▸ WORK INSTRUCTION: All of the data below should be written out exactly.
※
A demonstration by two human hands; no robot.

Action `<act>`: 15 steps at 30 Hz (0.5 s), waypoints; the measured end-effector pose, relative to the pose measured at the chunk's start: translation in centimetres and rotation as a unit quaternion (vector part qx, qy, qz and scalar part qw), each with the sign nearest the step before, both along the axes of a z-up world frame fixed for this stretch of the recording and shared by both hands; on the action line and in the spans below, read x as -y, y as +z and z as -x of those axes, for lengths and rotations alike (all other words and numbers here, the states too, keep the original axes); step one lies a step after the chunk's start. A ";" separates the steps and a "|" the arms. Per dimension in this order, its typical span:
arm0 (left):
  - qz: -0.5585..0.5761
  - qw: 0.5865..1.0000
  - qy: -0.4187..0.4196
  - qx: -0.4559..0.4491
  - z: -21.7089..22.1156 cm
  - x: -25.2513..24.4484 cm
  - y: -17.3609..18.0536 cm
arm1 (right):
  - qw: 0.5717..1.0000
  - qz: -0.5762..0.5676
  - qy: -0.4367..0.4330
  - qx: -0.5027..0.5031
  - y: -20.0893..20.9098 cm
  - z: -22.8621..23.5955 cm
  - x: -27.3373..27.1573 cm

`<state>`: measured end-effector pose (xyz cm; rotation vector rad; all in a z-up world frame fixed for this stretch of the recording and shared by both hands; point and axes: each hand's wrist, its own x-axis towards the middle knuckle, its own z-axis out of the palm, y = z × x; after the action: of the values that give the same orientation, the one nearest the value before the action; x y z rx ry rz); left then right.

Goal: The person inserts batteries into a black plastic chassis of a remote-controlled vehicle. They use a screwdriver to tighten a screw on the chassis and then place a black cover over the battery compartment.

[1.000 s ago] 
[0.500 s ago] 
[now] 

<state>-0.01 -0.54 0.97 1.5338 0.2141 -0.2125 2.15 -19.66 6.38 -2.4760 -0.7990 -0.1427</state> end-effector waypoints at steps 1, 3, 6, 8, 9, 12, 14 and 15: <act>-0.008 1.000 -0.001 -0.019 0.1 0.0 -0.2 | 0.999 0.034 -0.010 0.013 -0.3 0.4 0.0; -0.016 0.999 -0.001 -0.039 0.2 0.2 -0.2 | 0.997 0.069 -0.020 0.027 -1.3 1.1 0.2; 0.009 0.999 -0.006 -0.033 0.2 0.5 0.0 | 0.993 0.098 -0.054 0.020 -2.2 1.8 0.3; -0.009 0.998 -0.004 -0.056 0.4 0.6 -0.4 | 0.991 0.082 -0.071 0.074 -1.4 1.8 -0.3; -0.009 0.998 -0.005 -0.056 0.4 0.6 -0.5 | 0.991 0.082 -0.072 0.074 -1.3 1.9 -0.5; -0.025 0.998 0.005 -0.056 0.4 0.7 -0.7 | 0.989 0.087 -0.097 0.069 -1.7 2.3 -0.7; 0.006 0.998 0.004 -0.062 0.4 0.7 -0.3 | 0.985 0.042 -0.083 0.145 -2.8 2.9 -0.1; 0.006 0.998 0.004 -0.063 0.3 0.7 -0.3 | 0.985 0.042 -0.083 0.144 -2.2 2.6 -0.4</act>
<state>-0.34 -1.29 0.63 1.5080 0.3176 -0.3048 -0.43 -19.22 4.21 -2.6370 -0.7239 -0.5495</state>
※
▸ RESPONSE TO THE EXERCISE:
A demonstration by two human hands; no robot.

Action `<act>`: 15 steps at 30 Hz (0.5 s), waypoints; the measured end-effector pose, relative to the pose measured at the chunk's start: translation in centimetres and rotation as a unit quaternion (vector part qx, qy, qz and scalar part qw), each with the sign nearest the step before, both along the axes of a z-up world frame fixed for this stretch of the recording and shared by both hands; on the action line and in the spans below, read x as -y, y as +z and z as -x of those axes, for lengths and rotations alike (all other words and numbers here, the states too, keep the original axes); step one lies a step after the chunk's start. A ";" separates the steps and a "|" the arms. Per dimension in this order, its typical span:
arm0 (left):
  - qz: -0.5585..0.5761
  - qw: 0.5865..1.0000
  - qy: -0.4187..0.4196
  - qx: -0.4559..0.4491
  - z: -21.7089..22.1156 cm
  - x: -25.2513..24.4484 cm
  - y: -17.3609..18.0536 cm
arm1 (right):
  - qw: 0.5717..1.0000
  - qz: -0.5762..0.5676
  - qy: -0.4367..0.4330
  - qx: -0.5027..0.5031
  - y: -20.0893..20.9098 cm
  - z: -22.8621..23.5955 cm
  - x: -27.3373..27.1573 cm

`<state>`: measured end-effector pose (xyz cm; rotation vector rad; all in a z-up world frame fixed for this stretch of the recording and shared by both hands; point and axes: each hand's wrist, its own x-axis towards the middle knuckle, its own z-axis out of the palm, y = z × x; after the action: of the values that give the same orientation, the one nearest the value before the action; x y z rx ry rz); left then right.

Goal: The person inserts batteries into a black plastic chassis of a remote-controlled vehicle. They use a screwdriver to tighten a screw on the chassis and then place a black cover over the battery compartment.

[1.000 s ago] 
[0.500 s ago] 
[now] 

<state>-0.01 -0.54 0.97 1.5338 0.2141 -0.2125 2.15 -19.66 6.38 -2.4760 -0.7990 -0.1427</state> end-effector waypoints at steps 1, 3, 6, 8, 9, 12, 14 and 15: <act>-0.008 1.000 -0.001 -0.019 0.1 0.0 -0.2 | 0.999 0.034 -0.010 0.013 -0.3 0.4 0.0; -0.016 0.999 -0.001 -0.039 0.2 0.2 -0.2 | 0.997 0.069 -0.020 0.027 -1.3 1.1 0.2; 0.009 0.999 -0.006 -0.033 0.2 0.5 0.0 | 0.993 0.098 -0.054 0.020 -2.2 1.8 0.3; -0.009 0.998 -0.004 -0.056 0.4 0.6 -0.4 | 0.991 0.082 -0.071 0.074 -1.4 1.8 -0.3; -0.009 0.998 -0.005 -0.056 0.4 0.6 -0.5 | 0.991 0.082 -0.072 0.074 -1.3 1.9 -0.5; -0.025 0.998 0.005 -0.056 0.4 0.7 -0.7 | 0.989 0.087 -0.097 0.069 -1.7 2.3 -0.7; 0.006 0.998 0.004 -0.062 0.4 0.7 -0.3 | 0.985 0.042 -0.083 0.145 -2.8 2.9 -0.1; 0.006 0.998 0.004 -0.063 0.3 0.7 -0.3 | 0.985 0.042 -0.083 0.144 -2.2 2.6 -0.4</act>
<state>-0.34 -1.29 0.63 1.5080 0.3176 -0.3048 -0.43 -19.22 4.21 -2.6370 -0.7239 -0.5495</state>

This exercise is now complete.